Finding the right path
Weiss admits he was a bit of a wayward young man and it wasn’t always smooth sailing for him growing up. “I was rebellious and I had a rocky relationship with my parents at first,” he shares. In 1965, Weiss joined a rock band and eventually started using heavy drugs.
In 1973, after cutting his first record, he eloped with a young Italian girl. “Within a few weeks after our honeymoon, she left me,” shares Weiss. But somewhere on the wrong path, Weiss began to see the direction he needed to take his life, through God and Jesus Christ.
“I was called to Christ and ministry,” he says. “Being from a Jewish family, no one had ever told me who Jesus was and I was unaware of my actions and their ramifications, but I had a revelation and I knew that with God’s help, my life could turn around.”
Weiss went to study with the rabbis to satisfy his parent’s wishes and to repair his relationship with them. He earned a master’s of science in Jewish Studies from a well-respected Jewish institution. His Jewish connection to Christianity led to three undergraduate degrees, two master’s degrees and two doctorates.
Despite the affirmation Weiss made to never return to the food business, his newfound sense of purpose led him back to the grocery industry in 1975. “I purchased the Five Star Foods Store in La Porte in 1983," he says. "A couple of years later I purchased the current store which had been in business in Knox since 1964.We just celebrated our 50th year in the Knox business in 2014.”
Today, the nearly 40,000-square-foot store is a strong force in the community, serving customers with a full line of supermarket needs. “Our meat department has always been the forte of business, but we have a full range of supermarket items including a bakery, deli and an excellent fresh produce department,” says Weiss.
A trusted team in place
The Knox-based Five Star Foods employs 50 people, who Weiss says really make the business shine. “I actually reside in Texas, but I’m in daily communication with the store and travel there monthly to oversee the operations,” he says. “To do this though, I need a trusted team. My right-hand man has been working with me at the store for the last 38 years and the rest of my staff is truly tremendous. At Five Star Foods, our people are our greatest asset. Everyone knows there’s nothing more valuable than a loyal employee. We have a remarkable long-term team with many people having worked together 20, 30, even 40 years on the same corner and still going strong.”
Since taking over Five Star Foods, Weiss says the store has undergone considerable expansion and updates to stay abreast with changing technology. “We’re in the process of replacing our barcode scanning this August,” he says. “Our first scanning system was installed in 1981, but as technology changes, we’re looking to be prepared for what’s next.”
In addition to infrastructure and technology improvements, Five Star Foods is constantly bringing on new products and the items customers expect to find in a modern supermarket. “We’ve added new organic and gluten-free products and a wide variety of dollar-items to be more competitive,” adds Weiss. “We’ve also recently expanded our nonfoods offerings such as household goods, gift shop items and affordable toys.”

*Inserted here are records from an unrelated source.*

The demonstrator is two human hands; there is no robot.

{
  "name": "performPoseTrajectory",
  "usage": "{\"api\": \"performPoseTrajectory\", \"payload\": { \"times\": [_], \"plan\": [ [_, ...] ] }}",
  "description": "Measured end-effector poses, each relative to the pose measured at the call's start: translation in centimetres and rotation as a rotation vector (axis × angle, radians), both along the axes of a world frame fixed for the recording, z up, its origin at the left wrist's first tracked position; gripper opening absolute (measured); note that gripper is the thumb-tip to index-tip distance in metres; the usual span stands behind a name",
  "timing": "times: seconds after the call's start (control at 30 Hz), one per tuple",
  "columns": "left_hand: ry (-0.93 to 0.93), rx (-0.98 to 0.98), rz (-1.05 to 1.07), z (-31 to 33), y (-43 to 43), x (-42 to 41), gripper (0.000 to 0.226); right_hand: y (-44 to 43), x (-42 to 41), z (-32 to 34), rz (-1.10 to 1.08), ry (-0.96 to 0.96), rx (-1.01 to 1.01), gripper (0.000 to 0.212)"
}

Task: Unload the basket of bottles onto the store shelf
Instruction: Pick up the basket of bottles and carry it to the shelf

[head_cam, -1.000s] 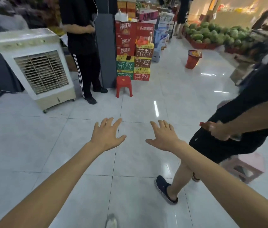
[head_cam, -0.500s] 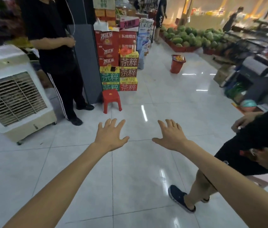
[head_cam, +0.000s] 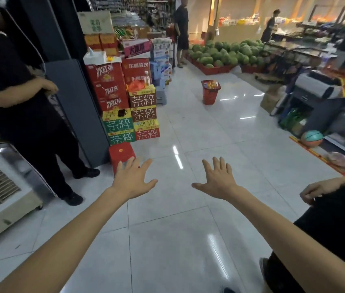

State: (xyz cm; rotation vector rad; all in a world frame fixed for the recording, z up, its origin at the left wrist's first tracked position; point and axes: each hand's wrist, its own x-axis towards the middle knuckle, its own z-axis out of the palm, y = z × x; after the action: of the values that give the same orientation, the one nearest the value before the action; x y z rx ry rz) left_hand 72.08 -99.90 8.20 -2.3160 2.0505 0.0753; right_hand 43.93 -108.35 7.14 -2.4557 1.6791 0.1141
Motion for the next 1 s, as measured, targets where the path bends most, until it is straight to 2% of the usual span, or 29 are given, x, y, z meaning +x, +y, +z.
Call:
{"api": "performPoseTrajectory", "payload": {
  "times": [0.47, 0.73, 1.0],
  "plan": [
    [0.034, -0.041, -0.016, -0.9, -30.8, 6.8, 0.086, -30.2, 6.1, 0.5, -0.041, -0.002, -0.056, 0.103],
    [0.056, -0.080, -0.112, 0.8, -50.2, 12.7, 0.088, -46.7, 10.6, 3.2, -0.113, 0.043, -0.108, 0.101],
    [0.091, -0.077, -0.190, 0.4, -67.5, 13.1, 0.086, -61.5, 11.8, 2.6, -0.163, 0.031, -0.110, 0.101]
  ]
}}
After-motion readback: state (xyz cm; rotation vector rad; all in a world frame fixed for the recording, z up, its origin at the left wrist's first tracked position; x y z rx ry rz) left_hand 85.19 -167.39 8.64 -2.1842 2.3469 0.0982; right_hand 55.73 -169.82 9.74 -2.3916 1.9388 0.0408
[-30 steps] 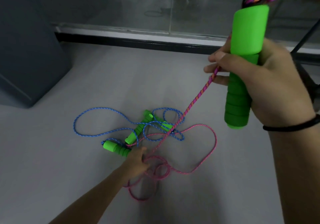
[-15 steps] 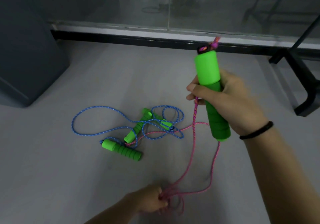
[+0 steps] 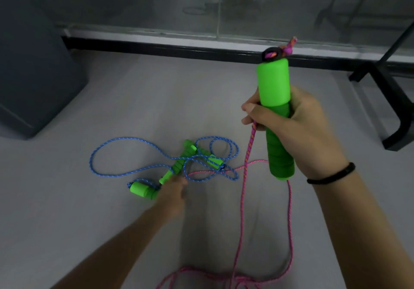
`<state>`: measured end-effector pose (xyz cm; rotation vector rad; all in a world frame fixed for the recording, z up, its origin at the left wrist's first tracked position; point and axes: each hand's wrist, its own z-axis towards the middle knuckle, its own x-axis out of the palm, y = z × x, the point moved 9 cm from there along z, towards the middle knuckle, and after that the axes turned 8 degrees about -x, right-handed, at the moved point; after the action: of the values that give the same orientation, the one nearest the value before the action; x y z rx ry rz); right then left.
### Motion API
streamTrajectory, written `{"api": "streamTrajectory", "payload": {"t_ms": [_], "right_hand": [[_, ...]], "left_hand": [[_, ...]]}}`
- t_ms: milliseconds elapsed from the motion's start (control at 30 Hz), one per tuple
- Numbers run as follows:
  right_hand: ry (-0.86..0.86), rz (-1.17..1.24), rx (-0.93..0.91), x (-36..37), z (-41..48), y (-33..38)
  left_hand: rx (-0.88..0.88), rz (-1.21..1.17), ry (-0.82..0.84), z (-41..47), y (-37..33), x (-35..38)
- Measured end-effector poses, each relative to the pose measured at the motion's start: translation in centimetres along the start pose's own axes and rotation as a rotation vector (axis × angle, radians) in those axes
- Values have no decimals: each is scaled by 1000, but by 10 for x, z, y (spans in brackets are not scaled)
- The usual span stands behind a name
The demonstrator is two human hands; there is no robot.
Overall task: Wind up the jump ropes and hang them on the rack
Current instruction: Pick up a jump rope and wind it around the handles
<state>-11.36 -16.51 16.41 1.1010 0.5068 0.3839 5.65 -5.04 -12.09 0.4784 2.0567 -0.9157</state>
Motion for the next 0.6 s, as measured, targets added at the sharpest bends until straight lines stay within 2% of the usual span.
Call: {"api": "streamTrajectory", "payload": {"t_ms": [67, 167, 300, 500, 600], "right_hand": [[-27, 18, -11, -3, 1, 3], [-17, 12, -30, -2, 2, 8], [-20, -25, -42, -6, 3, 7], [-13, -19, -25, -5, 0, -3], [-13, -39, -23, -4, -1, -6]], "left_hand": [[-42, -35, -125, 21, 9, -32], [-83, -77, -68, 47, 15, -40], [-185, 124, 36, 59, 33, -21], [-323, 427, 47, 54, 56, -7], [-338, 547, 47, 46, 58, 1]]}}
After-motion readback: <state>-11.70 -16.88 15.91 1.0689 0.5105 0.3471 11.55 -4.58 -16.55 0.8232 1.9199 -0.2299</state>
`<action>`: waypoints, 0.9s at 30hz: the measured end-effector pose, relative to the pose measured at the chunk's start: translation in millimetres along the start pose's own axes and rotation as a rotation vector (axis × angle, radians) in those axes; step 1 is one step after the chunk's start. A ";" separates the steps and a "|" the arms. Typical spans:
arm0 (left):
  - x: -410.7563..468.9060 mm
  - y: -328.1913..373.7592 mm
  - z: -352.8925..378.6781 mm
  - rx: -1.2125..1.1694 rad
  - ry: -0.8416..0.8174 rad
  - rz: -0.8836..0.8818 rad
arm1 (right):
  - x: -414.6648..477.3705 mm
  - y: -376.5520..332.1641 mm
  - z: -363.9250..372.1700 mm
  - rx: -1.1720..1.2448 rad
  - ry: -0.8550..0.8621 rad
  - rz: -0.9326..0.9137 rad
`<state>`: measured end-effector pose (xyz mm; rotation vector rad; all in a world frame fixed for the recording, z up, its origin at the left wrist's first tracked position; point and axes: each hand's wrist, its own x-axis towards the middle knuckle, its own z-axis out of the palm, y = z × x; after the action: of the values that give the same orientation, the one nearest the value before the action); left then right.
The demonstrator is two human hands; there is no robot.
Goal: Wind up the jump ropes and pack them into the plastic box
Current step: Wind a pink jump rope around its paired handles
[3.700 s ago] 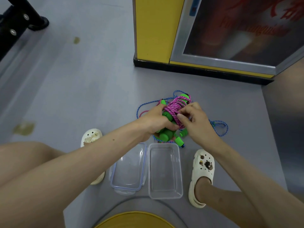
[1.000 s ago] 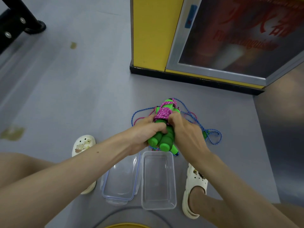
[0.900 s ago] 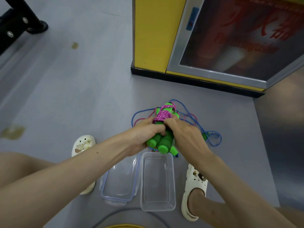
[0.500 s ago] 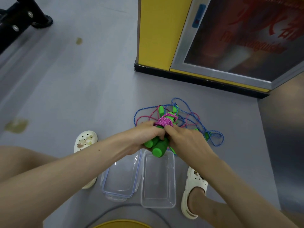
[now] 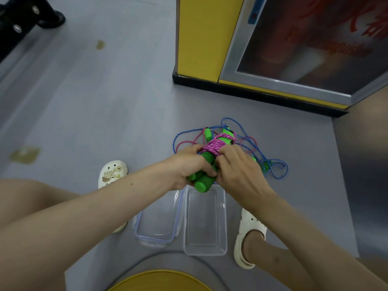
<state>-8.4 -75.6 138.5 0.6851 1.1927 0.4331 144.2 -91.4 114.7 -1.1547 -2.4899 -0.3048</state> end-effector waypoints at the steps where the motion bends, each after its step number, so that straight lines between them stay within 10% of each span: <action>1: 0.0 0.5 0.1 -0.026 -0.004 0.009 | -0.4 0.5 -1.4 0.026 0.023 0.010; 16: -2.5 0.6 -11.0 -0.060 -0.004 0.035 | 8.5 -7.2 -5.7 0.008 -0.136 -0.005; 27: -1.4 1.1 -8.5 -0.167 0.007 0.066 | -0.2 -11.4 -4.9 0.213 0.101 0.035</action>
<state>-16.8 -73.6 138.5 0.5801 1.1284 0.5839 136.8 -100.5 118.6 -1.0677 -2.3460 -0.0836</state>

At the end of the day, Weiss’ faith and commitment to serving others carries on through the business and into the greater Knox community. “Our county is a blue-collar county with a historically higher unemployment rate than the rest of state,” explains Weiss. “This has been a struggle and a lot of people have a hard time making ends meet, so we do our best to try to help by working with schools, civic groups, churches and more; we’re a committed member of the local community.”
Five Star Foods continues its mission of serving its customers and the community backed by Weiss’ mission to help others.